Multi-Layer Caching Strategy

smo1 intermediate 6 min read

ELI5

SMO1 stores copies of link data in four places, each closer or further from the user. It is like having a photo of your ID: you carry one in your wallet (browser cache), the building security desk has a copy (edge KV), the HR office has the original file (Redis), and the government database has the master record (PostgreSQL).
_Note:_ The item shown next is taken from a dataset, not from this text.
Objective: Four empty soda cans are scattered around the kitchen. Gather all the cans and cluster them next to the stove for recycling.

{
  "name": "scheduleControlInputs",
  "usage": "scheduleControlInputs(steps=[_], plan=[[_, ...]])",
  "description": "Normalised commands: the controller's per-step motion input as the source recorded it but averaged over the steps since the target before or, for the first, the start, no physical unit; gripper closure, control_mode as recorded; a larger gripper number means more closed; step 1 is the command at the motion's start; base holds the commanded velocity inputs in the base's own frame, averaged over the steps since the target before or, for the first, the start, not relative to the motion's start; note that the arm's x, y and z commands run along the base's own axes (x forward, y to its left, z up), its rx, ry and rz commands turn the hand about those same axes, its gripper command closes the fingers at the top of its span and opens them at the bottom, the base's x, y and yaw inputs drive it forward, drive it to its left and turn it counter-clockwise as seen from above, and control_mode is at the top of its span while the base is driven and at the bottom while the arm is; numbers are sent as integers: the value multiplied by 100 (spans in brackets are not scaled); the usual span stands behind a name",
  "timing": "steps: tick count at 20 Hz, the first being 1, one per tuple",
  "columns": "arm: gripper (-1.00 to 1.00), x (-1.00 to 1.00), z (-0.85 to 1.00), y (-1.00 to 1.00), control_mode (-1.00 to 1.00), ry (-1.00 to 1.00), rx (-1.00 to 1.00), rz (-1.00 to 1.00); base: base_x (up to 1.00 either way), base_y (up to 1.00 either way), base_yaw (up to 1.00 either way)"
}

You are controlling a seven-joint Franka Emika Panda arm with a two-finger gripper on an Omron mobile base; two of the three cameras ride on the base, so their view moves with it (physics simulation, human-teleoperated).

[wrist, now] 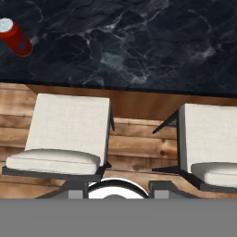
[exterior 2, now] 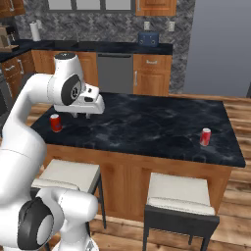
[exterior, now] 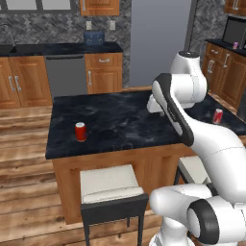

When you update your hairstyle, every copy needs updating — but the wallet photo is fastest to check.

Technical Deep Dive

Four-Layer Cache Hierarchy

%%{init: {'theme': 'base', 'themeVariables': {'primaryColor': '#e8f4f8', 'primaryTextColor': '#2d3748', 'primaryBorderColor': '#90cdf4', 'lineColor': '#718096', 'secondaryColor': '#f0fff4', 'tertiaryColor': '#fefcbf'}}}%%
flowchart TB
    subgraph User["User's Browser"]
        RC[React Query<br/>Client Cache]
    end
    subgraph Edge["Cloudflare Edge"]
        KV["Cloudflare KV<br/>link:{slug}"]
    end
    subgraph Backend["purr-api"]
        RD[Redis<br/>link URL cache]
        JW[JWKS Cache<br/>airlock keys]
    end
    subgraph Origin["Origin"]
        PG[(PostgreSQL)]
    end

    U[User] -->|Dashboard| RC
    RC -->|Stale after 5 min| P1[purr-api]
    U -->|Short link| KV
    KV -->|Miss| P2[purr-api]
    P1 --> RD
    P2 --> RD
    RD -->|Miss| PG
    P1 --> JW
    P2 --> JW
    JW -->|Miss| Airlock[Airlock JWKS]

Layer 1: React Query (Client-Side)

Where: meow-web browser tab What: User data, link lists, dashboard stats TTL / Stale time: 5 minutes (staleTime: 5 * 60 * 1000) Invalidation: Manual via queryClient.invalidateQueries() after mutations

When a user edits a link, the UI optimistically updates the cache, then re-fetches from purr-api to confirm. This avoids flickering while ensuring consistency.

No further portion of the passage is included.